**ASSIGNMENT**
Among the lines below, take the one holding "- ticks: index", the one holding "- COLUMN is", and all lines between them. Set them down exactly.

** INFORMATION SUPPLIED follows **

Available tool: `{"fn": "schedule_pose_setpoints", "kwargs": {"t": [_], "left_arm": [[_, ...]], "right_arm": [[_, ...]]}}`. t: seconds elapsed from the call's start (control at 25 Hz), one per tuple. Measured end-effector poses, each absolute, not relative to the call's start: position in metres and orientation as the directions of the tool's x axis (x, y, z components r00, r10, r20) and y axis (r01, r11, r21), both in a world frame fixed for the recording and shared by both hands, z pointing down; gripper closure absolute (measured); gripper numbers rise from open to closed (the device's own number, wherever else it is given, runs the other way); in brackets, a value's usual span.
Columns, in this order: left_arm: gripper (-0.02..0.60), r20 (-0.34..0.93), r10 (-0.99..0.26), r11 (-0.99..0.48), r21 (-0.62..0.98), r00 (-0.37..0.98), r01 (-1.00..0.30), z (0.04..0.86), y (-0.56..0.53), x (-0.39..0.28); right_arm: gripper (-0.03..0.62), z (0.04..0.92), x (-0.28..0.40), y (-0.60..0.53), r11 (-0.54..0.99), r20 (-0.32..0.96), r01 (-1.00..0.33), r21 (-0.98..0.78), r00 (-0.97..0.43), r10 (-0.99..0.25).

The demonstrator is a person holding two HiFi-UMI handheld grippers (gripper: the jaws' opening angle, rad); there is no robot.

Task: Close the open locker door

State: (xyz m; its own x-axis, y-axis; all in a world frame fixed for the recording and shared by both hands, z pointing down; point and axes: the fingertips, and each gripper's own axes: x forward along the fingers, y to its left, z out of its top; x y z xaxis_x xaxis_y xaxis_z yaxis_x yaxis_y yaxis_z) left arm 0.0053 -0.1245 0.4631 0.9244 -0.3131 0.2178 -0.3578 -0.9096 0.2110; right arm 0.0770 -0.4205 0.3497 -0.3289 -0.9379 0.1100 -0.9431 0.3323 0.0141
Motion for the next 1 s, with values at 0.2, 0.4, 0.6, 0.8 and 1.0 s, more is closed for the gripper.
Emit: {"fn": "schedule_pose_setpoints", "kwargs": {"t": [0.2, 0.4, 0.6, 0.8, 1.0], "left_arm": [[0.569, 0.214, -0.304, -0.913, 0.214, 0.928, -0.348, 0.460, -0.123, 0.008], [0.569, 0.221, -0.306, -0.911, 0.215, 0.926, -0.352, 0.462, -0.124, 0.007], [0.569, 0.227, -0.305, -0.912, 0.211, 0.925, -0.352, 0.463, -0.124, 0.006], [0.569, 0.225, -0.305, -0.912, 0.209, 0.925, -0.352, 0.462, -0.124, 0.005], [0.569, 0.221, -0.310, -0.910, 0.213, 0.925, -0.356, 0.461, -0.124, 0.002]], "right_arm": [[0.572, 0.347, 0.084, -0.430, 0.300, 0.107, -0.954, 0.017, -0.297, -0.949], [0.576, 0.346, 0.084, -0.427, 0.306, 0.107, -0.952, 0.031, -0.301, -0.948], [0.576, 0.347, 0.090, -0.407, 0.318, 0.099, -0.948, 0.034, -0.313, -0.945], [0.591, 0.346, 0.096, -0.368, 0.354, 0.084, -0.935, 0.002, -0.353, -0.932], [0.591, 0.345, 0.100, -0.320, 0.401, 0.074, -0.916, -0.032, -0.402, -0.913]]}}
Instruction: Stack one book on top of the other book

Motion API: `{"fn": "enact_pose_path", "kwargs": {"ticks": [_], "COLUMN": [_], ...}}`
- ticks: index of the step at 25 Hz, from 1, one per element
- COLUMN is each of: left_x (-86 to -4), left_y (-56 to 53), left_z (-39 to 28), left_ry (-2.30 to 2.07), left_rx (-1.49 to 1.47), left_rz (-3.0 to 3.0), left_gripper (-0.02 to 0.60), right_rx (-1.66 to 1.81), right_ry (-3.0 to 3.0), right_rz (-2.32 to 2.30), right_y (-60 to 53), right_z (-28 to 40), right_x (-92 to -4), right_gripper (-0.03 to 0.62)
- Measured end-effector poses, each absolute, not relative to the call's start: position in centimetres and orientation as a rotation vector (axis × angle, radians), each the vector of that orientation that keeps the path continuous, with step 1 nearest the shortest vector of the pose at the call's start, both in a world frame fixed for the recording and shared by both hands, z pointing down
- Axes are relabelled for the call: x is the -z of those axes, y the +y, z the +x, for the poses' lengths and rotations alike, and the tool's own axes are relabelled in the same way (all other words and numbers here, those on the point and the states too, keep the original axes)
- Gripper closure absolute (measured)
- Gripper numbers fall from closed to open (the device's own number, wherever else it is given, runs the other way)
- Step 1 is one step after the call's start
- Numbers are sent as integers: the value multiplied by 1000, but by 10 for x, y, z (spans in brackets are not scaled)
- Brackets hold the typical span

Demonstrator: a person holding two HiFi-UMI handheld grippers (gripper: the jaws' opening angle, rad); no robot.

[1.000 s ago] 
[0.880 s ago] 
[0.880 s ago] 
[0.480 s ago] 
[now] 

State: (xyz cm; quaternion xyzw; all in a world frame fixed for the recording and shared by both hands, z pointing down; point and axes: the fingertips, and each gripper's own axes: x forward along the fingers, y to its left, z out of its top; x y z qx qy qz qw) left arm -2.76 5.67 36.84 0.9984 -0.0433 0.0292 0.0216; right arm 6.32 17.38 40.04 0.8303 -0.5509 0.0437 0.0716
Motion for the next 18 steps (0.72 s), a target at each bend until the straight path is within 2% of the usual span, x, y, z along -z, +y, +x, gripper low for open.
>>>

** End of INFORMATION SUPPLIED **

**ANSWER SECTION**
- ticks: index of the step at 25 Hz, from 1, one per element
- COLUMN is each of: left_x (-86 to -4), left_y (-56 to 53), left_z (-39 to 28), left_ry (-2.30 to 2.07), left_rx (-1.49 to 1.47), left_rz (-3.0 to 3.0), left_gripper (-0.02 to 0.60), right_rx (-1.66 to 1.81), right_ry (-3.0 to 3.0), right_rz (-2.32 to 2.30), right_y (-60 to 53), right_z (-28 to 40), right_x (-92 to -4), right_gripper (-0.03 to 0.62)

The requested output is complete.